The coward takes aim
- The Assassination of Jesse James by the Coward Robert Ford (2007, Andrew Dominik, US)
An elegiac masterpiece, Brad Pitt’s finest performance with a brace of great character actors and beautiful Roger Deakins photography, this is essential viewing.
- Back to the Future (1985, Robert Zemeckis, US)
A huge cult classic, endlessly quotable and always enjoyable. This is demonstration to the great director Zemeckis was before he made Forrest Gump.
- Ben-Hur (1959, William Wyler, US)
‘Makes Ben-Hur look epic’ You didn’t need Python to do that. A tale of great scope and dare, the kind of vast picture Hollywood used to make.
- The Blair Witch Project (1999, Daniel Myrick & Eduardo Sanchez, US)
To easily mocked now, but this is a stripped down and unnerving work if only providing now the real horror on the final money shot it remains gripping.
- Bonnie & Clyde (1967, Arthur Penn, US)
Bloody, brutal, heartless. The pre cursor to the films of Coppola and Scorsese, doomed lovers on the road to nowhere, a great character study.
- Boogie Nights (1997, Paul Thomas Anderson, US)
An insight into the porn industry which shows it to be destructive and repugnant as well as fun and glamourous. Like Goodfellas only with porn stars in place of the gangsters
- Brokeback Moutain (2005, Ang Lee, US)
An endlessly tragic and ultimately gratifying tale, that is just love story but being about two gay men. A great piece of filmmaking.
- Butch Cassidy and the Sundance Kid (1969, George Roy Hill, US)
The ultimate buddy movie. Robert Redford and Paul Newman with songs by Burt Bacharach. Ah, the times are good, lovely.
- Casino Royale (2006, Martin Campbell, UK/US)
A incendiary return to form for the Bond franchise, catapulted into the 21st Century by taking leave from Batman Begins and Greengrass’ Bourne films.
- Children of Men (2006, Alfonso Cuaron, UK/Mex/Jap)
Cuaron’s bleak vision of the near future is fascinating and essential viewing. Putting upon us grandiose tracking shots and brutal violence.

Pure cinema, where love comes from
- Cinema Paradiso (1988, Guiseppe Tornatore, Ita)
A lyrical tribute to the undying power of cinema, a heart wrenching modern classic works on so many levels, a love story, rites of passage or an artistic triumph
- City of God (2002, Fernando Meirelles, Bra/Fr)

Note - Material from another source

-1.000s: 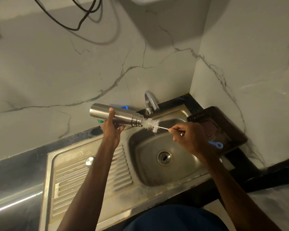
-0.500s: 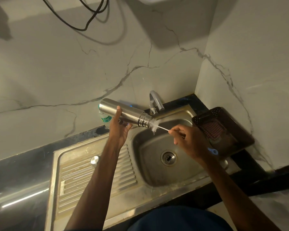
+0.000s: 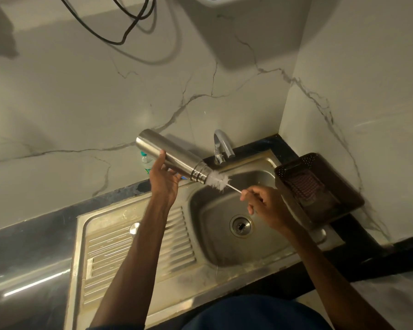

Hard, fast, stylish and brutally aware. This depiction of the amoral gangster world is challenging but thrilling viewing, intense and exciting.
- The Dark Knight (2008, Christopher Nolan, UK/US)
Most intelligent of all the superhero movies, it is blisteringly exciting as well as thought provoking and having an genuinely nihilistic edge.
- Dawn of the Dead (1978, George A Romero, US/Ita)
The seminal zombie movie, creating an entertaining piece of horror with a brain in its head. Romero’s job as lecturer as well as filmmaker is perfectly balanced.
- Die Hard (1988, John McTiernan, US)
Definitive action movie, confined environment, inspired set pieces and best of all Alan Rickman’s superb villain is nothing short of popcorn munching.
- Don’t Look Now (1973, Nicolas Roeg, UK)
A dark, unnerving and extremely strange British chiller leading to a suprise pay off which still leaves audiences reeling back in horror.